# Task description
What you give back should be exactly the lines from the one with "The fill rule is evenodd throughout." through the end of the data, without the pictures.

# Provided data

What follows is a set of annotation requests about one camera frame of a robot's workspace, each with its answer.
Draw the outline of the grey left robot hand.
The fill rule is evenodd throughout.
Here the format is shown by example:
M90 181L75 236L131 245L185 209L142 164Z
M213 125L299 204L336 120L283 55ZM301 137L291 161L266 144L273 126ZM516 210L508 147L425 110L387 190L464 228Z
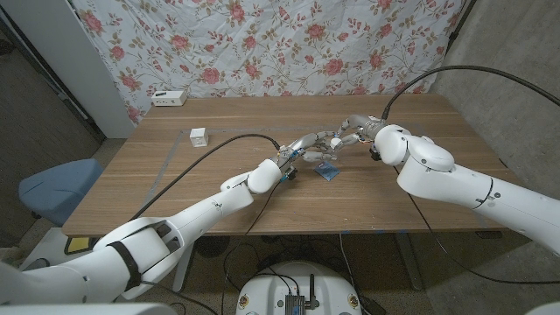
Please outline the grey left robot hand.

# Answer area
The fill rule is evenodd throughout.
Here the format is shown by example:
M90 181L75 236L131 245L185 209L142 164Z
M213 125L299 204L336 120L283 55ZM301 137L291 161L266 144L273 126ZM516 210L508 147L425 110L387 190L464 228Z
Please outline the grey left robot hand.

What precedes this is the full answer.